*Task requirements*
All of the records must be repeated exactly.

*Provided records*
--- START ---

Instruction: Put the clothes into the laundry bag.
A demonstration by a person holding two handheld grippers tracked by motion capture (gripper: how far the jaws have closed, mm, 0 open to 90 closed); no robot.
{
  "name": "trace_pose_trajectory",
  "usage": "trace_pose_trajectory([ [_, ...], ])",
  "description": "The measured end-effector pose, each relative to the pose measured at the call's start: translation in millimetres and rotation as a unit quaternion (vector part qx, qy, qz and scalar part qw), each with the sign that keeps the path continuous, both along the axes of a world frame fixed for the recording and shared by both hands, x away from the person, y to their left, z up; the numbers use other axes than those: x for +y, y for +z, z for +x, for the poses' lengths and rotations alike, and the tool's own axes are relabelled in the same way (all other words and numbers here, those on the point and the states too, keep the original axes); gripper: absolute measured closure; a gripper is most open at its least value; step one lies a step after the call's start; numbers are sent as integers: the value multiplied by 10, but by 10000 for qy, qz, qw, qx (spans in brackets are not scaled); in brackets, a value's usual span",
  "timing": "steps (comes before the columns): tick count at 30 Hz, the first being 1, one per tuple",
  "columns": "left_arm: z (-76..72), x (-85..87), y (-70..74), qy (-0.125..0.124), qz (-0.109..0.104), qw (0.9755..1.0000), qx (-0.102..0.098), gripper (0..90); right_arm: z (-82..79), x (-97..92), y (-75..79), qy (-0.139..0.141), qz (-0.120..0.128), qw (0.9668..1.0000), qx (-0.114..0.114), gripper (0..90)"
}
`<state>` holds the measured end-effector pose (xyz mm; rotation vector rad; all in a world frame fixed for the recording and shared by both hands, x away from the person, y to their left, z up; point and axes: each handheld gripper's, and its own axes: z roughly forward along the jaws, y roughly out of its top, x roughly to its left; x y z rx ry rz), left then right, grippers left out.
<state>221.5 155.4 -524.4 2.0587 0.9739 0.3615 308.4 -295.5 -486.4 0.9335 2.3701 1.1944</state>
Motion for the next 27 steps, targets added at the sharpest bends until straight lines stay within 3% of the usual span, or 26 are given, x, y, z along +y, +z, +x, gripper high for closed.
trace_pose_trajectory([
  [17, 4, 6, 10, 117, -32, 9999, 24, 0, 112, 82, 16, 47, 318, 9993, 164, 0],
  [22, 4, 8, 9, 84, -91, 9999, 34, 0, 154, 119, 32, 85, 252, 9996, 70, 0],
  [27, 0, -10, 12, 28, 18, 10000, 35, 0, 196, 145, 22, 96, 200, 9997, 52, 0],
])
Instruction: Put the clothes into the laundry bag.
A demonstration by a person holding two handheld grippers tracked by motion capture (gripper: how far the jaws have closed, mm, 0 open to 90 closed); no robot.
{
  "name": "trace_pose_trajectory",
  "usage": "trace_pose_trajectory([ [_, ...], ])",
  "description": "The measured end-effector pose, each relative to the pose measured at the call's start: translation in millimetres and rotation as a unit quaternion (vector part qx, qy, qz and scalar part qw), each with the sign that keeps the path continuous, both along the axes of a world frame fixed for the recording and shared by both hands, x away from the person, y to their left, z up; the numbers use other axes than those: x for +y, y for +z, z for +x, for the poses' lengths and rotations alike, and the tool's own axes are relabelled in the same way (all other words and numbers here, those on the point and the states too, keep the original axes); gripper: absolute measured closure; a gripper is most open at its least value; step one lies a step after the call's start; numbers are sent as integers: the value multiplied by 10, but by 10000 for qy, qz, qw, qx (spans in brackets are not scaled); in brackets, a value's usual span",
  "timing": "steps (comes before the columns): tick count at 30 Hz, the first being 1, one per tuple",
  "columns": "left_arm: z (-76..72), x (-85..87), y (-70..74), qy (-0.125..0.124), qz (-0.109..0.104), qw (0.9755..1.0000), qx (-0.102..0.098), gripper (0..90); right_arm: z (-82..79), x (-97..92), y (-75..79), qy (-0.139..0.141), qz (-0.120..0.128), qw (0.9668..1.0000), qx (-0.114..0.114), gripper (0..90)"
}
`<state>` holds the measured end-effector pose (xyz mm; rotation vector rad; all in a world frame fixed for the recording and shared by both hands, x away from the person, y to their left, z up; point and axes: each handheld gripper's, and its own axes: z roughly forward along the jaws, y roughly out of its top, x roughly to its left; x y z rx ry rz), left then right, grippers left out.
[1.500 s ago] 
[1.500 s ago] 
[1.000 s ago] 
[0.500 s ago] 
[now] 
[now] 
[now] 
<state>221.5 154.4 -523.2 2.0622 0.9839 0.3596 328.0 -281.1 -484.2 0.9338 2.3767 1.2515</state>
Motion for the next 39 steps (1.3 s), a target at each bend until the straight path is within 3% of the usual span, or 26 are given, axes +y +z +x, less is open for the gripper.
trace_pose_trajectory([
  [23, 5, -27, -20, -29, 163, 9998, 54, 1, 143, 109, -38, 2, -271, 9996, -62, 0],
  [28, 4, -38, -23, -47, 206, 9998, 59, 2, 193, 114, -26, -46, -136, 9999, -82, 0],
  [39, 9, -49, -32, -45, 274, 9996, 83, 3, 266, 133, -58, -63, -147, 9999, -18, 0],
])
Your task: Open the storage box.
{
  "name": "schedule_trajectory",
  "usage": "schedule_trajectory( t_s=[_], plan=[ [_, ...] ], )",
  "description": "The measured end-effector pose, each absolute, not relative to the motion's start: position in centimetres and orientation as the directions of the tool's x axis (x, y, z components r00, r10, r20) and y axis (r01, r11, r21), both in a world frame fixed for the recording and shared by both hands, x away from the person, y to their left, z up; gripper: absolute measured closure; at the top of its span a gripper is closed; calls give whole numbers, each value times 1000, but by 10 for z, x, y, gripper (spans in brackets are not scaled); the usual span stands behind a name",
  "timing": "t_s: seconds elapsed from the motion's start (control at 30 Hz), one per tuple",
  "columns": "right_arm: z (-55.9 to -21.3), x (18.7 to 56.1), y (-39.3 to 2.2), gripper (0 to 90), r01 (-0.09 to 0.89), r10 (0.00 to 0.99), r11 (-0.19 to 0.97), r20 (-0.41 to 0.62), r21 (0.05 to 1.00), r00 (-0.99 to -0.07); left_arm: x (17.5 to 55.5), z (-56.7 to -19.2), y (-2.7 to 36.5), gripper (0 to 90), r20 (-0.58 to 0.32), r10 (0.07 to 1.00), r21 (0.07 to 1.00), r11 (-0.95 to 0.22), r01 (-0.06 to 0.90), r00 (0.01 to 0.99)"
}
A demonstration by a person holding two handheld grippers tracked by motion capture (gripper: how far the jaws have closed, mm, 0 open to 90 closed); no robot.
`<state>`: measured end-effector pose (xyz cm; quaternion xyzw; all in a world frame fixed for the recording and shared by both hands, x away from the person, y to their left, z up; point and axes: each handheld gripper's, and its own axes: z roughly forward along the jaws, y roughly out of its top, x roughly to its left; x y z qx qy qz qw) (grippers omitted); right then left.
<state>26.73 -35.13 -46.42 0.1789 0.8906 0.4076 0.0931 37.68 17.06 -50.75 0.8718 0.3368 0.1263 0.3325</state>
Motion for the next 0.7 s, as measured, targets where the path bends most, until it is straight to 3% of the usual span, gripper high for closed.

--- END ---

*Written response*
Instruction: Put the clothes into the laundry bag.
A demonstration by a person holding two handheld grippers tracked by motion capture (gripper: how far the jaws have closed, mm, 0 open to 90 closed); no robot.
{
  "name": "trace_pose_trajectory",
  "usage": "trace_pose_trajectory([ [_, ...], ])",
  "description": "The measured end-effector pose, each relative to the pose measured at the call's start: translation in millimetres and rotation as a unit quaternion (vector part qx, qy, qz and scalar part qw), each with the sign that keeps the path continuous, both along the axes of a world frame fixed for the recording and shared by both hands, x away from the person, y to their left, z up; the numbers use other axes than those: x for +y, y for +z, z for +x, for the poses' lengths and rotations alike, and the tool's own axes are relabelled in the same way (all other words and numbers here, those on the point and the states too, keep the original axes); gripper: absolute measured closure; a gripper is most open at its least value; step one lies a step after the call's start; numbers are sent as integers: the value multiplied by 10, but by 10000 for qy, qz, qw, qx (spans in brackets are not scaled); in brackets, a value's usual span",
  "timing": "steps (comes before the columns): tick count at 30 Hz, the first being 1, one per tuple",
  "columns": "left_arm: z (-76..72), x (-85..87), y (-70..74), qy (-0.125..0.124), qz (-0.109..0.104), qw (0.9755..1.0000), qx (-0.102..0.098), gripper (0..90); right_arm: z (-82..79), x (-97..92), y (-75..79), qy (-0.139..0.141), qz (-0.120..0.128), qw (0.9668..1.0000), qx (-0.114..0.114), gripper (0..90)"
}
`<state>` holds the measured end-effector pose (xyz mm; rotation vector rad; all in a world frame fixed for the recording and shared by both hands, x away from the person, y to their left, z up; point and axes: each handheld gripper's, and its own axes: z roughly forward along the jaws, y roughly out of its top, x roughly to its left; x y z rx ry rz), left then right, grippers left out.
<state>221.5 155.4 -524.4 2.0587 0.9739 0.3615 308.4 -295.5 -486.4 0.9335 2.3701 1.1944</state>
Motion for the next 27 steps, targets added at the sharpest bends until straight lines stay within 3% of the usual span, or 26 are given, x, y, z along +y, +z, +x, gripper high for closed.
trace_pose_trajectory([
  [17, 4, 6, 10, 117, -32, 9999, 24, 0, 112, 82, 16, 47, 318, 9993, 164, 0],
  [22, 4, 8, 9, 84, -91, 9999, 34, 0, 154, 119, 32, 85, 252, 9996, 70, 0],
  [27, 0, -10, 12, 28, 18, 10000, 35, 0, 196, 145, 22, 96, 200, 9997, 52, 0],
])
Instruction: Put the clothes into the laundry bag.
A demonstration by a person holding two handheld grippers tracked by motion capture (gripper: how far the jaws have closed, mm, 0 open to 90 closed); no robot.
{
  "name": "trace_pose_trajectory",
  "usage": "trace_pose_trajectory([ [_, ...], ])",
  "description": "The measured end-effector pose, each relative to the pose measured at the call's start: translation in millimetres and rotation as a unit quaternion (vector part qx, qy, qz and scalar part qw), each with the sign that keeps the path continuous, both along the axes of a world frame fixed for the recording and shared by both hands, x away from the person, y to their left, z up; the numbers use other axes than those: x for +y, y for +z, z for +x, for the poses' lengths and rotations alike, and the tool's own axes are relabelled in the same way (all other words and numbers here, those on the point and the states too, keep the original axes); gripper: absolute measured closure; a gripper is most open at its least value; step one lies a step after the call's start; numbers are sent as integers: the value multiplied by 10, but by 10000 for qy, qz, qw, qx (spans in brackets are not scaled); in brackets, a value's usual span",
  "timing": "steps (comes before the columns): tick count at 30 Hz, the first being 1, one per tuple",
  "columns": "left_arm: z (-76..72), x (-85..87), y (-70..74), qy (-0.125..0.124), qz (-0.109..0.104), qw (0.9755..1.0000), qx (-0.102..0.098), gripper (0..90); right_arm: z (-82..79), x (-97..92), y (-75..79), qy (-0.139..0.141), qz (-0.120..0.128), qw (0.9668..1.0000), qx (-0.114..0.114), gripper (0..90)"
}
`<state>` holds the measured end-effector pose (xyz mm; rotation vector rad; all in a world frame fixed for the recording and shared by both hands, x away from the person, y to their left, z up; point and axes: each handheld gripper's, and its own axes: z roughly forward along the jaws, y roughly out of its top, x roughly to its left; x y z rx ry rz), left then right, grippers left out.
[1.500 s ago] 
[1.500 s ago] 
[1.000 s ago] 
[0.500 s ago] 
[now] 
[now] 
[now] 
<state>221.5 154.4 -523.2 2.0622 0.9839 0.3596 328.0 -281.1 -484.2 0.9338 2.3767 1.2515</state>
Motion for the next 39 steps (1.3 s), a target at each bend until the straight path is within 3% of the usual span, or 26 are given, axes +y +z +x, less is open for the gripper.
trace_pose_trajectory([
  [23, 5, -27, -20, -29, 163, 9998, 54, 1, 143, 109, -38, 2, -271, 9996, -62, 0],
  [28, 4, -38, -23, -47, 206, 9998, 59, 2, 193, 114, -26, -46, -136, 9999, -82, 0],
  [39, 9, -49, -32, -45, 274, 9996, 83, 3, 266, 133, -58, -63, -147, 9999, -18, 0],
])
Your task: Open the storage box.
{
  "name": "schedule_trajectory",
  "usage": "schedule_trajectory( t_s=[_], plan=[ [_, ...] ], )",
  "description": "The measured end-effector pose, each absolute, not relative to the motion's start: position in centimetres and orientation as the directions of the tool's x axis (x, y, z components r00, r10, r20) and y axis (r01, r11, r21), both in a world frame fixed for the recording and shared by both hands, x away from the person, y to their left, z up; gripper: absolute measured closure; at the top of its span a gripper is closed; calls give whole numbers, each value times 1000, but by 10 for z, x, y, gripper (spans in brackets are not scaled); the usual span stands behind a name",
  "timing": "t_s: seconds elapsed from the motion's start (control at 30 Hz), one per tuple",
  "columns": "right_arm: z (-55.9 to -21.3), x (18.7 to 56.1), y (-39.3 to 2.2), gripper (0 to 90), r01 (-0.09 to 0.89), r10 (0.00 to 0.99), r11 (-0.19 to 0.97), r20 (-0.41 to 0.62), r21 (0.05 to 1.00), r00 (-0.99 to -0.07); left_arm: x (17.5 to 55.5), z (-56.7 to -19.2), y (-2.7 to 36.5), gripper (0 to 90), r20 (-0.58 to 0.32), r10 (0.07 to 1.00), r21 (0.07 to 1.00), r11 (-0.95 to 0.22), r01 (-0.06 to 0.90), r00 (0.01 to 0.99)"
}
A demonstration by a person holding two handheld grippers tracked by motion capture (gripper: how far the jaws have closed, mm, 0 open to 90 closed); no robot.
`<state>`: measured end-effector pose (xyz cm; quaternion xyzw; all in a world frame fixed for the recording and shared by both hands, x away from the person, y to their left, z up; point and axes: each handheld gripper's, and its own axes: z roughly forward along the jaws, y roughly out of its top, x roughly to its left; x y z qx qy qz qw) (grippers omitted); right then left.
<state>26.73 -35.13 -46.42 0.1789 0.8906 0.4076 0.0931 37.68 17.06 -50.75 0.8718 0.3368 0.1263 0.3325</state>
Motion for the next 0.7 s, as measured, targets where the path bends most, until it is straight to 3% of the usual span, gripper high for closed.

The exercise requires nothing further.